Javier Justiz

No. 20 – Libertadores de Querétaro
- Position: Center
- League: LNBP

Personal information
- Born: September 18, 1992 (age 33) Santiago de Cuba, Cuba
- Listed height: 6 ft 11 in (2.11 m)
- Listed weight: 270 lb (122 kg)

Career information
- NBA draft: 2014: undrafted
- Playing career: 2012–present

Career history
- 2012–2015: Santiago de Cuba
- 2015: Bucaneros de La Guaira
- 2015–2017: Estudiantes Concordia
- 2017–2018: San Lorenzo
- 2018–2021: Basket Zaragoza
- 2022–present: Libertadores de Querétaro

Career highlights
- FIBA Americas League champion (2018); Argentine League Best Quintet (2017);

= Javier Justiz =

Cuban basketball player (born 1992)

Javier Justiz Ferrer (born September 18, 1992) is a Cuban professional basketball player for Libertadores de Querétaro of the Liga Nacional de Baloncesto Profesional (LNBP).

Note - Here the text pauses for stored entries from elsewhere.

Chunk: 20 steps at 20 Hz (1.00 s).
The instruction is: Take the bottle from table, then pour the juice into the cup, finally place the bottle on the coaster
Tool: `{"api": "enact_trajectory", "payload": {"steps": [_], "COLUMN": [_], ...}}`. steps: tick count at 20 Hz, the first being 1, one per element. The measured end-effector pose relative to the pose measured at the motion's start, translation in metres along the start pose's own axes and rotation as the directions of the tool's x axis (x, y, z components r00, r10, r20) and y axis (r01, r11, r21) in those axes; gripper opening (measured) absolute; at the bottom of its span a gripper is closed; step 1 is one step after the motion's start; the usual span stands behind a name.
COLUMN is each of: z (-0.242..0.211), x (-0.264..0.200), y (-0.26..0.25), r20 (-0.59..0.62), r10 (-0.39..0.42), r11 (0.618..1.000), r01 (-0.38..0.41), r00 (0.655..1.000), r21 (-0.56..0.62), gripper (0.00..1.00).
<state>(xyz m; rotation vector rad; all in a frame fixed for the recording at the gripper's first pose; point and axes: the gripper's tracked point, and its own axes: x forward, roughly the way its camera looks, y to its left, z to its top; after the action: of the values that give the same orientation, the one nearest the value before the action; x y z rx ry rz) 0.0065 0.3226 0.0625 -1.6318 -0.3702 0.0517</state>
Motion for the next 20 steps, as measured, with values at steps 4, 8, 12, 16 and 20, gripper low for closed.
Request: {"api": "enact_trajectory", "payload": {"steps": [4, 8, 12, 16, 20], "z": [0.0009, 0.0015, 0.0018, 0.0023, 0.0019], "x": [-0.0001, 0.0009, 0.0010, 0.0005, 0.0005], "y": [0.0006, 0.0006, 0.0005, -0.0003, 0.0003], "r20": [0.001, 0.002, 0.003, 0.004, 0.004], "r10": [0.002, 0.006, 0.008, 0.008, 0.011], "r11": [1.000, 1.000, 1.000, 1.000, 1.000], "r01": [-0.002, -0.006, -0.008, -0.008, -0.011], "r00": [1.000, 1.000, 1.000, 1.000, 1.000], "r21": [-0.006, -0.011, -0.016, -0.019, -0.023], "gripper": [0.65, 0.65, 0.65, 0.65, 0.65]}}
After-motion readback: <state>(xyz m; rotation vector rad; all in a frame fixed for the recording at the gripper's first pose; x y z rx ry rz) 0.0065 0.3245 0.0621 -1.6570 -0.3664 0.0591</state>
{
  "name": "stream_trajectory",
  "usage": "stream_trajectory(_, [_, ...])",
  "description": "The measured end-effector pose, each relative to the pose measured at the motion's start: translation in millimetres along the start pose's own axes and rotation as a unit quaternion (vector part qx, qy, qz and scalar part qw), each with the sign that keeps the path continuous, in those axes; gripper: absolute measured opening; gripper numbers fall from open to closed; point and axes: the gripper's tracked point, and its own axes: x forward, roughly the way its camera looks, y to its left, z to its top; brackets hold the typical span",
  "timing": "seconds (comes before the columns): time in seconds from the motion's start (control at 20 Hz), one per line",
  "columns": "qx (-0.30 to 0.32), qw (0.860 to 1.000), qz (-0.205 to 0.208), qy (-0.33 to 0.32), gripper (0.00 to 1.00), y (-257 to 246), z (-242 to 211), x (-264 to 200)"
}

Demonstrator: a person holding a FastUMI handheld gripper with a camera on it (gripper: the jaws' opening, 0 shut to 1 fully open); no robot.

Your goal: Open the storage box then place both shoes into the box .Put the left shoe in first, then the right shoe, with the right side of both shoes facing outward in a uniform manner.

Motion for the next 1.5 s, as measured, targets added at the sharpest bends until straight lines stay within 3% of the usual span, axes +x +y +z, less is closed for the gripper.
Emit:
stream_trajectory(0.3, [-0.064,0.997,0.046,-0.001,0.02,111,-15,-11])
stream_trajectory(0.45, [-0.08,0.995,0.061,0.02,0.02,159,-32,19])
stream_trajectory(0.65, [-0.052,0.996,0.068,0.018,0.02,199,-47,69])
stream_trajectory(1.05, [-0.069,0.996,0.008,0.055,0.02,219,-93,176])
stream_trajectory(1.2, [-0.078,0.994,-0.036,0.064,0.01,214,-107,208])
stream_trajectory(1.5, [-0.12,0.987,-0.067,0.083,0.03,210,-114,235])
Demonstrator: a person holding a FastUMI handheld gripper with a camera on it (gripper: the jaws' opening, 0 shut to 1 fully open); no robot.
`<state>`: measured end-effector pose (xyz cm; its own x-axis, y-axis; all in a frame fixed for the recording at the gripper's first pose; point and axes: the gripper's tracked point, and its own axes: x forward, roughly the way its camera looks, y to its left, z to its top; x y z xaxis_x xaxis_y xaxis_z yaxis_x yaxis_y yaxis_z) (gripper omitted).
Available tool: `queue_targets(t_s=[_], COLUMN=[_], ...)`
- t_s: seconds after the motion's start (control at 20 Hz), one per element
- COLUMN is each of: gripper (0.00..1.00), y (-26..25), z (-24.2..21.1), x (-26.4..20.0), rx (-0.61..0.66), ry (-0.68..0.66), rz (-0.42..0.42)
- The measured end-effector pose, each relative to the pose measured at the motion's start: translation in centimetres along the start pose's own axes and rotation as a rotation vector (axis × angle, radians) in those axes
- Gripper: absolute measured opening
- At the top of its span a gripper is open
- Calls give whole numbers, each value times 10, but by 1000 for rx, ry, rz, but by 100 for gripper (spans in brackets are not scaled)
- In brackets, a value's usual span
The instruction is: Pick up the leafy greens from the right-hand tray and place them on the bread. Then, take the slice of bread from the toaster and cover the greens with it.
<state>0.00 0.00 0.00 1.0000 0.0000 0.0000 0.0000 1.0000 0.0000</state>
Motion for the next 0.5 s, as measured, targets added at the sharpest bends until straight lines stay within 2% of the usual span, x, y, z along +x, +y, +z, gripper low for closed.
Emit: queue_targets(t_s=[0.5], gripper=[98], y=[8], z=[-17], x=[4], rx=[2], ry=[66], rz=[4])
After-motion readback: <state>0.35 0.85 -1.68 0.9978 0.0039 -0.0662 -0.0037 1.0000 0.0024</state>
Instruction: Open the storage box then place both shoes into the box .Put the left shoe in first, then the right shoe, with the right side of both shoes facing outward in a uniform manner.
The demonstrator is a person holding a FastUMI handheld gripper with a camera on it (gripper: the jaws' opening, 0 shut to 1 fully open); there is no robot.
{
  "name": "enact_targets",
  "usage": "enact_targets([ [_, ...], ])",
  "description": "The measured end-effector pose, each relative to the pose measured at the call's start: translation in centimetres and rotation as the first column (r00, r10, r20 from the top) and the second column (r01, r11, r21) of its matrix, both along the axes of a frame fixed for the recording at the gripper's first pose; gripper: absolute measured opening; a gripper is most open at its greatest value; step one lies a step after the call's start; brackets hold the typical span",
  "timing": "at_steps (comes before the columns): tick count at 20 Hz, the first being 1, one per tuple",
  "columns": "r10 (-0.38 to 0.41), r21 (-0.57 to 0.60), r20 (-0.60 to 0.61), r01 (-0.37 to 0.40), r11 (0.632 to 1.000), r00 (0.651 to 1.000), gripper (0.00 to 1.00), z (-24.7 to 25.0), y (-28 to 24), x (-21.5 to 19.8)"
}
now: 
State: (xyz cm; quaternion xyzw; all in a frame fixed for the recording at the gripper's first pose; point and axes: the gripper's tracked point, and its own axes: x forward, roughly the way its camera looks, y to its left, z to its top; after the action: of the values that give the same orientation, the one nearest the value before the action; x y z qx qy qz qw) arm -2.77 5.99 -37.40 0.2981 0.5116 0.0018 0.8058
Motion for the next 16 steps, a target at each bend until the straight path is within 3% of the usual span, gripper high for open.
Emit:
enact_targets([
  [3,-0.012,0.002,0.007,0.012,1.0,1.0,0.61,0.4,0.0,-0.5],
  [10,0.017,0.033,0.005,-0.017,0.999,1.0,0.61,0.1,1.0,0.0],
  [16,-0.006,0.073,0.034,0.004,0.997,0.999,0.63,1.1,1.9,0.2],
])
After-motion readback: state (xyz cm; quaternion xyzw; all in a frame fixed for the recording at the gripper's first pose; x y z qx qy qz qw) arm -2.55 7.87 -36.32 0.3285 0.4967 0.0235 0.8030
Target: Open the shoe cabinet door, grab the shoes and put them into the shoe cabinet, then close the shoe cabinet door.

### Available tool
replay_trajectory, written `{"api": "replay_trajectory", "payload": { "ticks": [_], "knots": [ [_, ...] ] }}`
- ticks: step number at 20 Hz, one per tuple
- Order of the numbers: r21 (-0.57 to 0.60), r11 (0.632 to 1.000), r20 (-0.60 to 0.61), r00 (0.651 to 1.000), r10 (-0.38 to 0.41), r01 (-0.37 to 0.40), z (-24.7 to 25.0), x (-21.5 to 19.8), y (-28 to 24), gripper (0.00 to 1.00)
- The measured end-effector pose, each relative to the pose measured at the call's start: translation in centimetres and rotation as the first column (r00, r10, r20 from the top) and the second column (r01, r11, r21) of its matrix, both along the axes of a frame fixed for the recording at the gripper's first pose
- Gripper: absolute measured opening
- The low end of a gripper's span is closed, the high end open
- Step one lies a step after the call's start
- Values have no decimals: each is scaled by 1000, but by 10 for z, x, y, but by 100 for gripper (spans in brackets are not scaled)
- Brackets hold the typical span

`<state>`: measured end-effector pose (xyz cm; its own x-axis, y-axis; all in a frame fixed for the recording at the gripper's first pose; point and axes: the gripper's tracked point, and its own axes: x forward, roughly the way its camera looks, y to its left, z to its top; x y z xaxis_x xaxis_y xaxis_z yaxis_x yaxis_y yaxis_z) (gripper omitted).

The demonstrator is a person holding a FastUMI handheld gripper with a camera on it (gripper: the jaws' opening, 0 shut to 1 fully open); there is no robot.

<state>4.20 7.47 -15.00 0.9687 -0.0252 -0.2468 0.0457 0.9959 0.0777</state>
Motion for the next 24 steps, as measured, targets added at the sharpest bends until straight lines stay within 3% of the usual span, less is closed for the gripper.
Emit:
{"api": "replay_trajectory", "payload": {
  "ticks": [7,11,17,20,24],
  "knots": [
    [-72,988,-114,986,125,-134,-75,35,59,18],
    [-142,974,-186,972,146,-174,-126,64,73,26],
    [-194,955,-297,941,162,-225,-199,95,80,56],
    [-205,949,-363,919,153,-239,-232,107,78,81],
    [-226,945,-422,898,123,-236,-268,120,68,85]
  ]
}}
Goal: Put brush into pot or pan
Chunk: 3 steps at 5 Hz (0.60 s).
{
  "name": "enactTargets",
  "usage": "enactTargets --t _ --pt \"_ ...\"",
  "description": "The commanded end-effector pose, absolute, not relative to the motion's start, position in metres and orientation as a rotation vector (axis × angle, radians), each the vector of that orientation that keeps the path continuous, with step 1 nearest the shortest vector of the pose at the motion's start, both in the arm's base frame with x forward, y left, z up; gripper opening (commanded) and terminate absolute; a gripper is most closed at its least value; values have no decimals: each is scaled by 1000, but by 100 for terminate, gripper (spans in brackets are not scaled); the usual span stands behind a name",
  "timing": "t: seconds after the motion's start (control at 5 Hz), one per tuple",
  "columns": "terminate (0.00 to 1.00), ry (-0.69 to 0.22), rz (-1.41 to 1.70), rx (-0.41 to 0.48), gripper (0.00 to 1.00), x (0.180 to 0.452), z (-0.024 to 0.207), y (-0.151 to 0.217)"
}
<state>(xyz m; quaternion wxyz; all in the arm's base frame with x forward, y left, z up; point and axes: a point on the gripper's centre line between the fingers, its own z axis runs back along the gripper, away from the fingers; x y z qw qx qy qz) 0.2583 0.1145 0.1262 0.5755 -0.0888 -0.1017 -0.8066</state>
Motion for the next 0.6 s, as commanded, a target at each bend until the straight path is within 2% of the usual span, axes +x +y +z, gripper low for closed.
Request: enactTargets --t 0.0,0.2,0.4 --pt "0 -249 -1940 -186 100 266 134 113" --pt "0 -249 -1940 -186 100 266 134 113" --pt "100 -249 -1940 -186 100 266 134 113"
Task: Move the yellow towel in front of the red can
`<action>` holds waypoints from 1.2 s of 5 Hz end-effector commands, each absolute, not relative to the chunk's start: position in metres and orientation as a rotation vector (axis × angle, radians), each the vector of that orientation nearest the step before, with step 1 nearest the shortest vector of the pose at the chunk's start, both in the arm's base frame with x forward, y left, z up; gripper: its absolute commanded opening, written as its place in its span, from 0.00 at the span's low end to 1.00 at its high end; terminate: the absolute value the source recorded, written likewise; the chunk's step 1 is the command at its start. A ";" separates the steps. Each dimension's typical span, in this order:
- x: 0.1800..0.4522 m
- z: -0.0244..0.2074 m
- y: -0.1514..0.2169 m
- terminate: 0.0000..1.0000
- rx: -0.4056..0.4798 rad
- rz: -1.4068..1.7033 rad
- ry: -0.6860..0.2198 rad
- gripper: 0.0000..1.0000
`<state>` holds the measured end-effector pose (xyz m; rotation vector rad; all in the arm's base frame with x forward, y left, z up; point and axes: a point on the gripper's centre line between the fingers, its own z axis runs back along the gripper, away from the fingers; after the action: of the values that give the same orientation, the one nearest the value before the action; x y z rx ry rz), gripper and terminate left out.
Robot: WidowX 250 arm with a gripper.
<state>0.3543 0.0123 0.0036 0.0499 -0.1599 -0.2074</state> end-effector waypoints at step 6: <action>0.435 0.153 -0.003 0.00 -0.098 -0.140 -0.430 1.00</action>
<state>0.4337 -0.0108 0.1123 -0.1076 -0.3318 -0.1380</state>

He has earlier spent three seasons with Basket Zaragoza of the Liga ACB in Spain.

==Professional career==
On August 6, 2018, Justiz signed a two-year deal with Casademont Zaragoza of the Liga ACB. He averaged 8.2 points and 4.7 rebounds per game during the 2019–20 season. On August 6, 2020, Justiz signed a three-year extension with the team.

==National team career==
Justiz represented the senior Cuban national basketball team at the 2015 FIBA AmeriCup, and at the 2016 Centrobasket, where he recorded the most minutes played, points scored, rebounds and blocks for his team.